| EXERCISE BRIEF |
Report each line of the entries that includes "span" by copying it.
BEGIN RECORD EXCERPTS
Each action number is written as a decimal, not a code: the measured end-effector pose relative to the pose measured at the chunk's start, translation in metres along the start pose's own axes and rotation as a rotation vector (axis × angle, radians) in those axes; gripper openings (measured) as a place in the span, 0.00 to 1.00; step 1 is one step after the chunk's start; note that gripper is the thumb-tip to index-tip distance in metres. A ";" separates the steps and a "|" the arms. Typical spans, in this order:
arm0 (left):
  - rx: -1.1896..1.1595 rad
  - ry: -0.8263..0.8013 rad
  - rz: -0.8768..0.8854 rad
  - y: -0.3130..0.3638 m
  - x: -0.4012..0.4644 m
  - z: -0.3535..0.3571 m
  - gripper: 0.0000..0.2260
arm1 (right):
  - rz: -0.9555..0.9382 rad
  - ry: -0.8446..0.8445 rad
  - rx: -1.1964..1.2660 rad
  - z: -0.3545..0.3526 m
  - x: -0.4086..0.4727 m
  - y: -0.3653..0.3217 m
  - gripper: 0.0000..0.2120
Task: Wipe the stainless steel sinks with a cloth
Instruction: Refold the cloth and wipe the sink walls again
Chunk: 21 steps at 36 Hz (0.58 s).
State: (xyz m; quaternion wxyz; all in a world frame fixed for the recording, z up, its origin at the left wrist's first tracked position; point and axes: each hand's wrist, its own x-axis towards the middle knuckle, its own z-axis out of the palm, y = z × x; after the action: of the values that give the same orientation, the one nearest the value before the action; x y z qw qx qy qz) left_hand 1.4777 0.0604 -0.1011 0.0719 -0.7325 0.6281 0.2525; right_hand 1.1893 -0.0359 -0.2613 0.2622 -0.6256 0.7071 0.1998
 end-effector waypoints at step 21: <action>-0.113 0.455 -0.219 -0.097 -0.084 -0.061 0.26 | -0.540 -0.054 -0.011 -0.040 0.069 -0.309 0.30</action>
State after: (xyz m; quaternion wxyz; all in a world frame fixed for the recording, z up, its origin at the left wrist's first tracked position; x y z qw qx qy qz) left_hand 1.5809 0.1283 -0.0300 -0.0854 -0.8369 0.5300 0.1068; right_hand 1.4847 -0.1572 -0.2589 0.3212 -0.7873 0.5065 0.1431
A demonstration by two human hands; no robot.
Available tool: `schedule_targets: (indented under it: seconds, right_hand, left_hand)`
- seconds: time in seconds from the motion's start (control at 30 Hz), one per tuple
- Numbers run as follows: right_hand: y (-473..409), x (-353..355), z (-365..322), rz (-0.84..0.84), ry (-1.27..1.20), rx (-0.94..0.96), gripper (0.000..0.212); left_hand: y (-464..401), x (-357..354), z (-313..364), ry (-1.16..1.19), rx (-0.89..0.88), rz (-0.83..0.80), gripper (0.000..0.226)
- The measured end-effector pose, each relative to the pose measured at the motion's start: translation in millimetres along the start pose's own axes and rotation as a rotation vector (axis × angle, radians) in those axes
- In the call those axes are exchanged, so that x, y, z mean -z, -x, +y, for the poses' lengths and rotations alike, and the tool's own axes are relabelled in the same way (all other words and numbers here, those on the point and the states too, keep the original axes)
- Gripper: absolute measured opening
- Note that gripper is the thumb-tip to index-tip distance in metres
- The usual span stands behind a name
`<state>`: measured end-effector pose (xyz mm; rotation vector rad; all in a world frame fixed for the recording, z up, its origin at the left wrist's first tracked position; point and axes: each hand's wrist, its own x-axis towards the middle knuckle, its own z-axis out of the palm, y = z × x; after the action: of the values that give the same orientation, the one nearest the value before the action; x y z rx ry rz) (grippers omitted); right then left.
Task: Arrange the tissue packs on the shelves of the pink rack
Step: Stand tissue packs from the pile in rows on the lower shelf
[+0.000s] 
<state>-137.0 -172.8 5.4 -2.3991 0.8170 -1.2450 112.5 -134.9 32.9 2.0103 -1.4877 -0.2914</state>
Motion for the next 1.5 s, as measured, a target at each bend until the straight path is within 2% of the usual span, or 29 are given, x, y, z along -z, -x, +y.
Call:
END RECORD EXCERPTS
| TASK RESULT |
Each action number is written as a decimal, not a code: the measured end-effector pose relative to the pose measured at the chunk's start, translation in metres along the start pose's own axes and rotation as a rotation vector (axis × angle, radians) in those axes; gripper openings (measured) as a place in the span, 0.00 to 1.00; step 1 is one step after the chunk's start; note that gripper is the thumb-tip to index-tip distance in metres. A ";" separates the steps and a "|" the arms. Typical spans, in this order:
- The usual span stands behind a name
Motion for the next 1.5 s, as measured, a target at each bend until the straight path is within 2% of the usual span, or 29 are given, x, y, z along -z, -x, +y.

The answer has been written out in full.